Since 2011, there have been more than 400 lawsuits brought in federal and state courts by accused students alleging they were denied a fair process in campus sexual misconduct adjudications. At public universities, these cases typically include a claim, like the one here, that the university violated the accused student’s constitutional due process rights. As these cases work their way through the courts, the law surrounding universities’ due process obligations continues to evolve.

While courts have historically been reluctant to interfere in matters of internal college discipline, that traditional deference has begun to change as colleges increasingly adjudicate claims not just of academic misconduct but also of a quasi-criminal nature. As one federal judge recently wrote, there is a serious question as to “whether this context—wherein a [student] is accused of conduct which may form the basis for criminal prosecution—changes the…calculus” in a way that requires a university to provide accused students with more robust due process protections.

 

Judge F. Dennis Saylor IV, from his opinion in the federal court case of Doe v. Brandeis University, 177 F. Supp. 3d 561 (D. Mass. 2016).

Brandeis appears to have substantially impaired, if not eliminated, an accused student’s right to a fair and impartial process. And it is not enough simply to say that such changes are appropriate because victims of sexual assault have not always achieved justice in the past. Whether someone is a “victim” is a conclusion to be reached at the end of a fair process, not an assumption to be made at the beginning. Each case must be decided on its own merits, according to its own facts. If a college student is to be marked for life as a sexual predator, it is reasonable to require that he be provided a fair opportunity to defend himself and an impartial arbiter to make that decision.

 

Harvard Law School Professor Elizabeth Bartholet (and 27 of her colleagues), “Rethink Harvard’s Sexual Harassment Policy,” The Boston Globe, Oct. 15, 2014.

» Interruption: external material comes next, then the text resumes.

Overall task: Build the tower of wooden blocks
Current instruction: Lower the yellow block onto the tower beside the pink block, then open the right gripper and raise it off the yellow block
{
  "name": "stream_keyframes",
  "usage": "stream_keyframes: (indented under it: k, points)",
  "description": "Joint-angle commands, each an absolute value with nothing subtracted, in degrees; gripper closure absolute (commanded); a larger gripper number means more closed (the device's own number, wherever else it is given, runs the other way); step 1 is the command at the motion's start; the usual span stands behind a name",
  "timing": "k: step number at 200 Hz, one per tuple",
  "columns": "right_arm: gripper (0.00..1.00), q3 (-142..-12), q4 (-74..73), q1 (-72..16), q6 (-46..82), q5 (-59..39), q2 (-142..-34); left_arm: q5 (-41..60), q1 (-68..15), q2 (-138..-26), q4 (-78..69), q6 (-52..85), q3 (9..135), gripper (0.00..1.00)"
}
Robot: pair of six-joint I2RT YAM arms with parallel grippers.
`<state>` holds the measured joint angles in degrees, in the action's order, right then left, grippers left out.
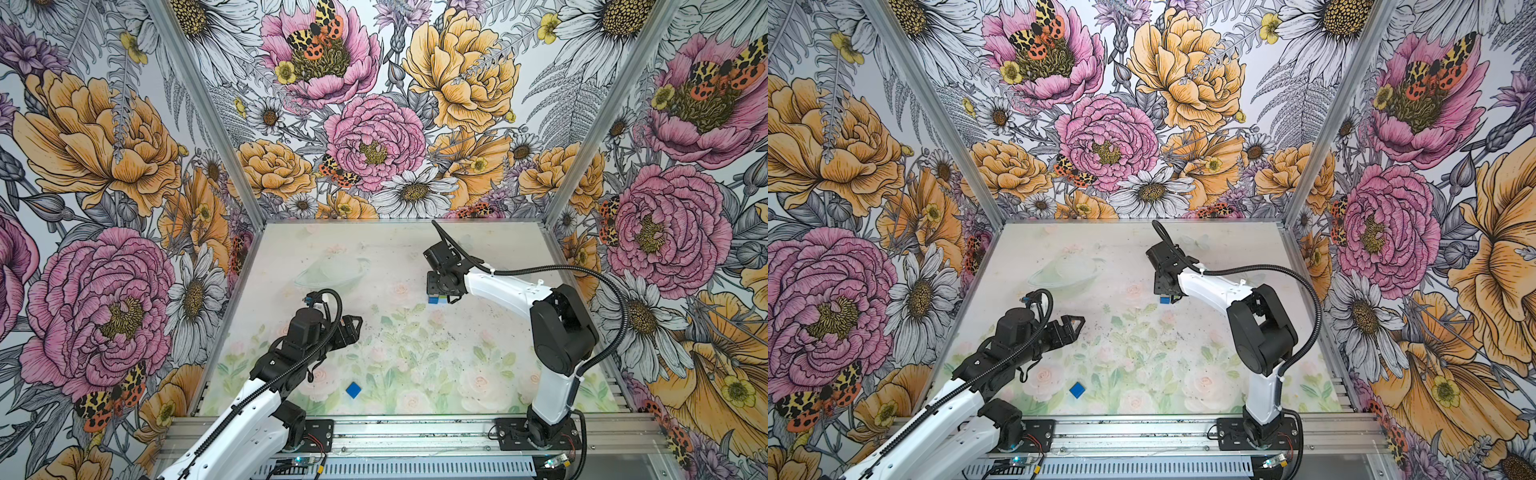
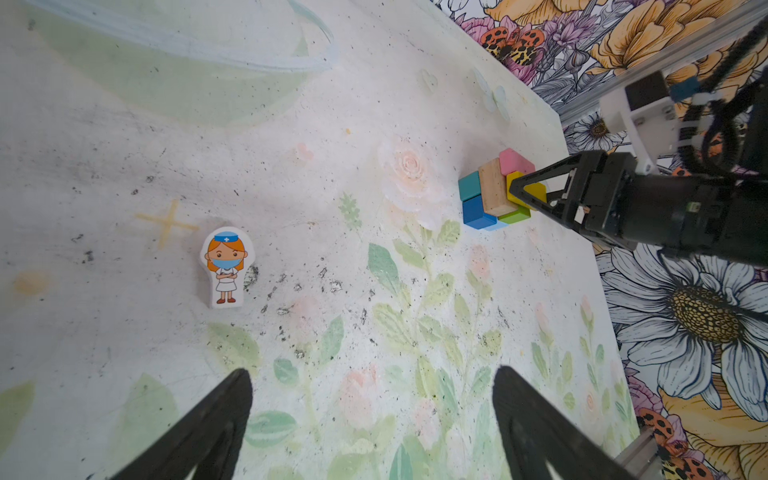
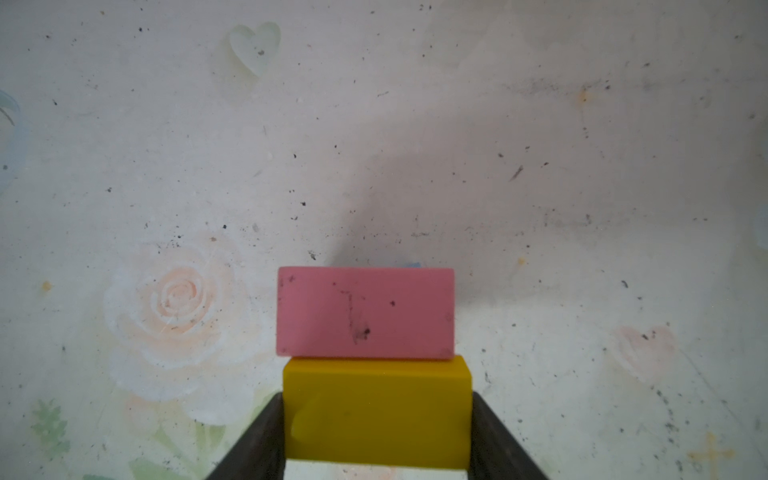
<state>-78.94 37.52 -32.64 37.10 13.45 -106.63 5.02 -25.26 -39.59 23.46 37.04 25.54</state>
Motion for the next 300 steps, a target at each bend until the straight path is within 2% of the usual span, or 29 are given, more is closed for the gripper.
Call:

As teachers responsible for educating our students about due process of law, the substantive law governing discrimination and violence, appropriate administrative decision-making, and the rule of law generally, we find the new sexual harassment policy inconsistent with many of the most basic principles we teach. … Harvard has adopted procedures for deciding cases of alleged sexual misconduct which lack the most basic elements of fairness and due process, are overwhelmingly stacked against the accused, and are in no way required by Title IX law or regulation.

 

Journalist Emily Yoffe, The College Rape Overcorrection,” Slate, Dec. 7, 2014.

Any woman who is raped, on campus or off, deserves a fair and thorough investigation of her claim, and those found guilty should be punished. But the new rules—rules often put in place hastily and in response to the idea of a rape epidemic on campus—have left some young men saying they are the ones who have been victimized. They are starting to push back. In the past three years, men found responsible for sexual assault on campus have filed more than three dozen cases against schools. They argue that their due process rights have been violated and say they have been victims of gender discrimination under Title IX. Their complaints are starting to cost universities.